A great outcry was raised against these experiments by the National Anti-vivisection Society and the Canine Defence League. The National Society, in its official journal, August 1903, said that it was now proved, "that in England to-day experiments are performed without anæsthetics which involve inconceivable agony to dogs, and this with the deliberate permission of the Home Secretary." Mr. Coleridge made a public appeal to all humane societies, to go down with all their strength into Kent, on that not far distant day when the Home Secretary would have to face his constituents, and turn him out of Parliament. The Canine Defence League sent two memorials to the Home Office, circulated a petition, and issued leaflets, entitled A National Scandal, Scientific Torture, A Peep behind the Scenes, and so forth. We must consider one of these leaflets at some length; but first let us see what is the truth about these experiments. They were made by the Professor of Physiology at Edinburgh; and he has kindly written to me about them. In every experiment, except two, the animal was, throughout the whole experiment, under complete anæsthesia with chloroform or ether. In two cases, and in two only, a small preliminary operation, under anæsthesia, having been performed, the animal was allowed to recover from the anæsthetic, or almost to recover from it, and was then and there submerged and drowned, at once and completely, to death; no attempt at resuscitation was made; it became unconscious in a little more than a minute.

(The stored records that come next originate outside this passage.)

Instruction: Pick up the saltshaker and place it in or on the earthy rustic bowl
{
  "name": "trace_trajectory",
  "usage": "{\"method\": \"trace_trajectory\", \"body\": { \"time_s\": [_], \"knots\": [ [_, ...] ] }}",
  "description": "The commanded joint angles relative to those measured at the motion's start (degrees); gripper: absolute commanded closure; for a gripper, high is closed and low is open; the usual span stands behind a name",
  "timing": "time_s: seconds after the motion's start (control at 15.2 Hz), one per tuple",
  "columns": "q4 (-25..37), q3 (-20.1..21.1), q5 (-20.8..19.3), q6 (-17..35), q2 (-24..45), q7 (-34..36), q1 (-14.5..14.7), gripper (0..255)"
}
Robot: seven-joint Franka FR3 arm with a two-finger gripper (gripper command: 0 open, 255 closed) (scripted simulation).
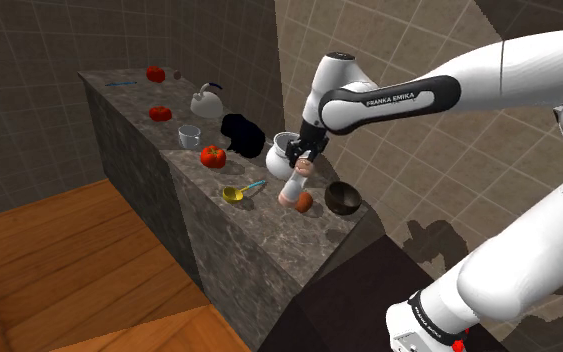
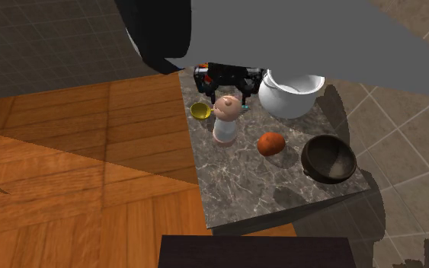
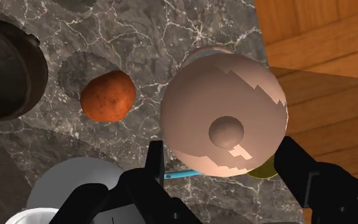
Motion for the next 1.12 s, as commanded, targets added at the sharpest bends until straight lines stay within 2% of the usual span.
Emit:
{"method": "trace_trajectory", "body": {
  "time_s": [0.0,0.53,1.06],
  "knots": [
    [-0.69,-1.26,0.46,-0.28,-1.27,-2.98,-1.32,255],
    [-0.88,-7.12,1.25,-1.49,-3.68,-14.89,-6.78,255],
    [3.14,-12.92,1.67,-3.51,-2.54,-26.35,-12.02,255]
  ]
}}
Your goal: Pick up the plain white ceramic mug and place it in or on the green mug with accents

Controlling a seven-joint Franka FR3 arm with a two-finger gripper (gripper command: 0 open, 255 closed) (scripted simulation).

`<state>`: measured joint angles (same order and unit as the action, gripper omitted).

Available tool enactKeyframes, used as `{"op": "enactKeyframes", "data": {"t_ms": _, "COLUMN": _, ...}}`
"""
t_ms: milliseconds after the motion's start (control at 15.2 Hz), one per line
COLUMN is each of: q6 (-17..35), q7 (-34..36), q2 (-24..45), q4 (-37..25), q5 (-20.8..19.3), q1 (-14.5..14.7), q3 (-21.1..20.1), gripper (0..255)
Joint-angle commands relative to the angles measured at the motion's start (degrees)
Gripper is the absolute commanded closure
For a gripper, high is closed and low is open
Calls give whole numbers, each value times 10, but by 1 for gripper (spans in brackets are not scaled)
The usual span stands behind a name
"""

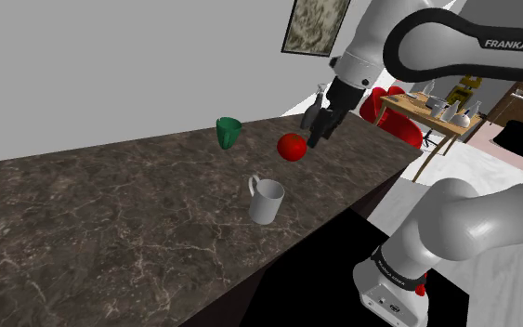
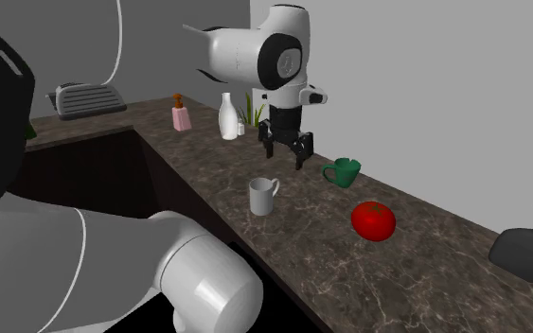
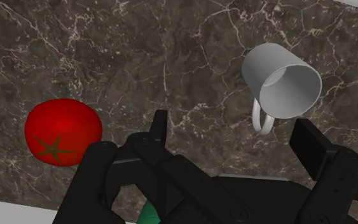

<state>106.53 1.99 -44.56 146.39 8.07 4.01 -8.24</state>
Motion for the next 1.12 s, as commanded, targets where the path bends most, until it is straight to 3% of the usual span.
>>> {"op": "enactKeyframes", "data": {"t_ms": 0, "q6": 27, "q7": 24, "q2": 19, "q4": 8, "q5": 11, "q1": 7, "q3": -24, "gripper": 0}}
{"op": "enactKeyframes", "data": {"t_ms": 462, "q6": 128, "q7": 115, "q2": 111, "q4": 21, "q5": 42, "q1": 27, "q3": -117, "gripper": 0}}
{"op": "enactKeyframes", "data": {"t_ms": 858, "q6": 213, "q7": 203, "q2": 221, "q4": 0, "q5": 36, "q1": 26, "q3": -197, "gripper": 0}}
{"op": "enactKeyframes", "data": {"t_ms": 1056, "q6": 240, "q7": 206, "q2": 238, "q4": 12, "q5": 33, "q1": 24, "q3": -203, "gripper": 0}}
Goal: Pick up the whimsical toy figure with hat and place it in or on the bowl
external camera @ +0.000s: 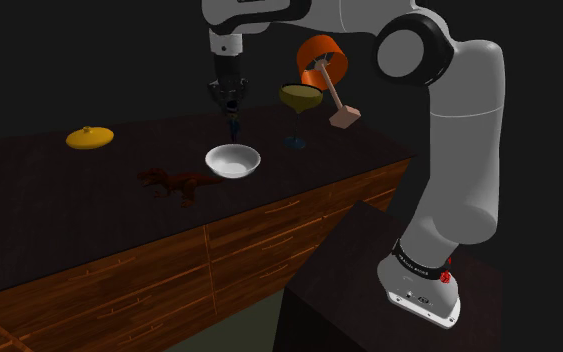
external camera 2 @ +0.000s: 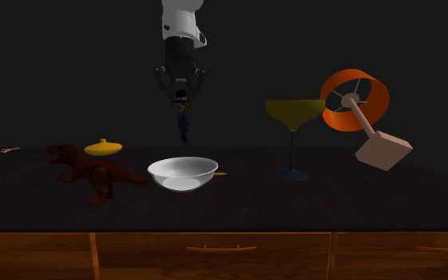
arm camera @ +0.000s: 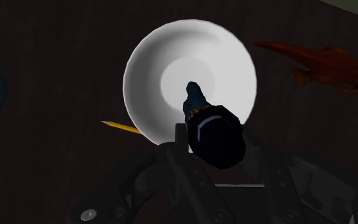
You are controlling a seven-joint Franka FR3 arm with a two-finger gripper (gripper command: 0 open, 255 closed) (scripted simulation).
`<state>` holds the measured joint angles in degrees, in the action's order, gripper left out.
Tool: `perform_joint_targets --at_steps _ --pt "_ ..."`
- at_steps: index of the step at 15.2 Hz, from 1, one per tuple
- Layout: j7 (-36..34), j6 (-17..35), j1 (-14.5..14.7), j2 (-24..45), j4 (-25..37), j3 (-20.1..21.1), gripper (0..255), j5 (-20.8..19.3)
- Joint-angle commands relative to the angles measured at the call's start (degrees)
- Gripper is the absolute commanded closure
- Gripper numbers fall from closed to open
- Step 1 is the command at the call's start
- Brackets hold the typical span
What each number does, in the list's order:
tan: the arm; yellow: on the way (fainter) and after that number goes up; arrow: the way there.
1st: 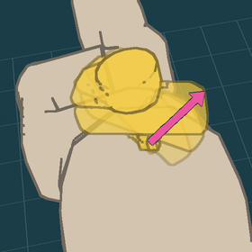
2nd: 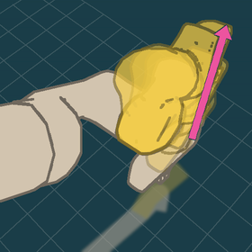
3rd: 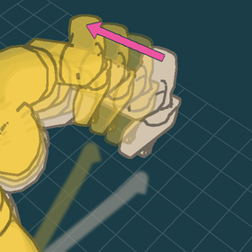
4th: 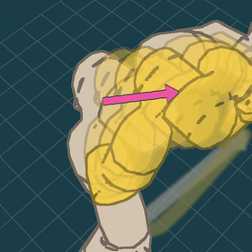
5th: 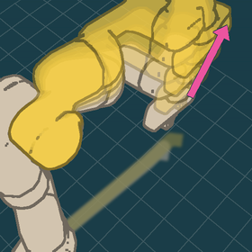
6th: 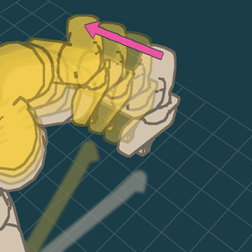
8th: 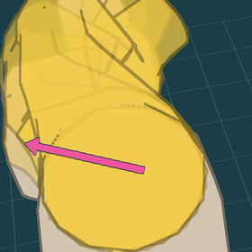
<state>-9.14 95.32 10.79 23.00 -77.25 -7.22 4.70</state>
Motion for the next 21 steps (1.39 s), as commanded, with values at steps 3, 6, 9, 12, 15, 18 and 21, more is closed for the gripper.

In the face of these facts, what is to be said of the outcry raised by the Canine Defence League? They presented two memorials to the Home Secretary: they got up a monster petition with thousands of signatures; and they issued the following leaflet:—
SIGN THE
NATION'S PETITION
TO PARLIAMENT AGAINST THE
DISSECTION OF LIVE DOGS
In Medical Laboratories
1. Dogs, on account of their docility and obedience to the word of command, are the animals chiefly selected for torture.
2. Thousands of dogs are tortured yearly by licensed experimenters.
3. The total number of experiments performed in 1902 was 14,906, 12,776 of which were without anæsthetics.
4. The Home Secretary stated in Parliament on July 22nd, 1903, that neither the starving of animals to death nor the forced over-feeding of animals were included in these returns.
5. Nor does the number 14,906 give the number of dogs used, for each experiment may include any number of dogs—there is no limit fixed by law.
6. The Home Secretary stated in Parliament on May 11th, 1903, that at one laboratory alone in London 232 dogs were used for vivisectional experiments last year.
7. There are now laboratories scattered over the whole of the United Kingdom.